• [WORK REQUIRED]
Exact copy, pictures excluded: the lines from the one containing "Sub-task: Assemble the" to the end of the listing.

:::::

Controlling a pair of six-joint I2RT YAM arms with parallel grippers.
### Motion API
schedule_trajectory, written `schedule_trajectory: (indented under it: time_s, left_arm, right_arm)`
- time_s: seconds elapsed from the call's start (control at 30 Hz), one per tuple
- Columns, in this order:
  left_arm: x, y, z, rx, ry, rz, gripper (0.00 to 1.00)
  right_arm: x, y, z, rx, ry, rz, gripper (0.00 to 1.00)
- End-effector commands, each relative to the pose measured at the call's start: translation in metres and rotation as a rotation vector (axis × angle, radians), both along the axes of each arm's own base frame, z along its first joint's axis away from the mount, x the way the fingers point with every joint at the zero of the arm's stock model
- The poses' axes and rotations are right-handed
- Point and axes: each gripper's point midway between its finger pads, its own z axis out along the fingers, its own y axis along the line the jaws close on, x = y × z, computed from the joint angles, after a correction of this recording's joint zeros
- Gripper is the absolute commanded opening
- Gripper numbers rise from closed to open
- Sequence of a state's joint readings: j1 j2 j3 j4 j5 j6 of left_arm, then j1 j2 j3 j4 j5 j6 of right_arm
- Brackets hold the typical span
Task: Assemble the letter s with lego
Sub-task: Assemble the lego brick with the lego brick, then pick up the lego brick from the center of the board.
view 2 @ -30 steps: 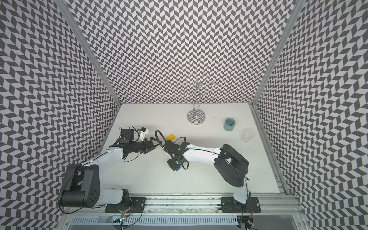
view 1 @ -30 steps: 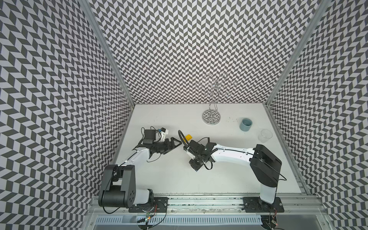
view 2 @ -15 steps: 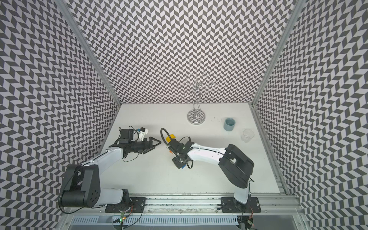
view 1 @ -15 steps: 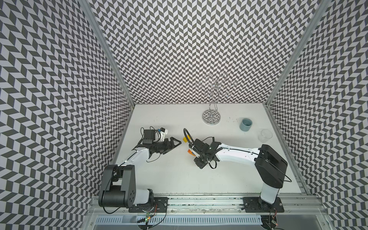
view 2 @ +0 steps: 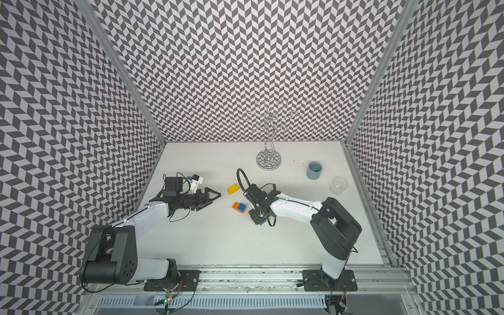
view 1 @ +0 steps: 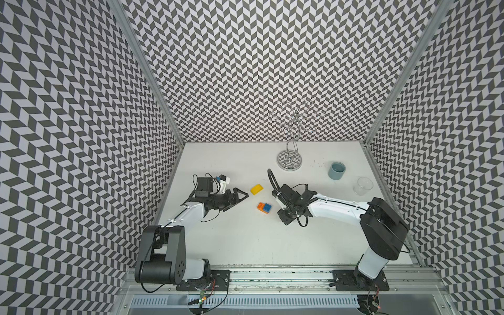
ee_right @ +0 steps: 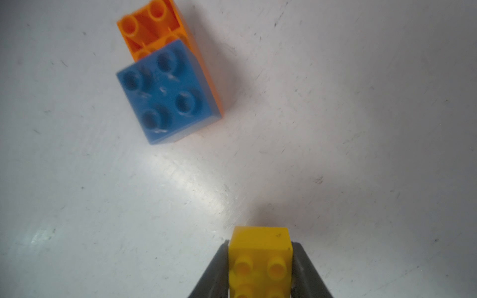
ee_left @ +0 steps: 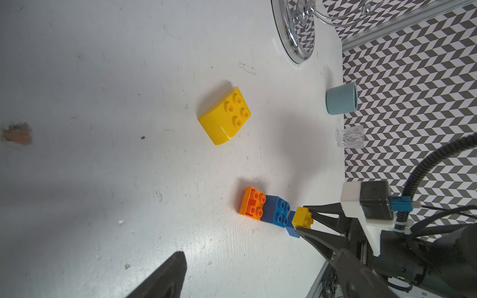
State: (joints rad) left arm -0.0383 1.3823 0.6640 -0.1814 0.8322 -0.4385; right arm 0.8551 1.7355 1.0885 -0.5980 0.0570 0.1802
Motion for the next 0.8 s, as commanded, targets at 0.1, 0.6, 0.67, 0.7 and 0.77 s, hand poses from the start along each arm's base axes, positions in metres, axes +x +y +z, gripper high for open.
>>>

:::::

• [EXERCISE RESULT]
Sub-task: Assemble the lego brick with the lego brick, then pick up the lego brick from the center of the board.
view 2 @ -30 steps: 
view 1 @ -30 steps: 
view 2 @ -15 steps: 
view 1 @ -15 steps: 
view 2 @ +0 steps: 
view 1 @ +0 steps: 
ee_right @ +0 steps: 
ee_left @ +0 steps: 
State: (joints rad) left arm -0.0383 1.3823 0.6640 -0.1814 0.8322 -0.4385; right arm 0.8551 1.7355 1.0885 -0.5980 0.0570 0.1802
Motion for the next 0.8 s, as commanded, targets at 0.1, 0.6, 0.67, 0.7 and 0.77 s, hand poses from the start along each arm's base axes, positions in metres, axes +x +y +z, gripper high for open.
>>>

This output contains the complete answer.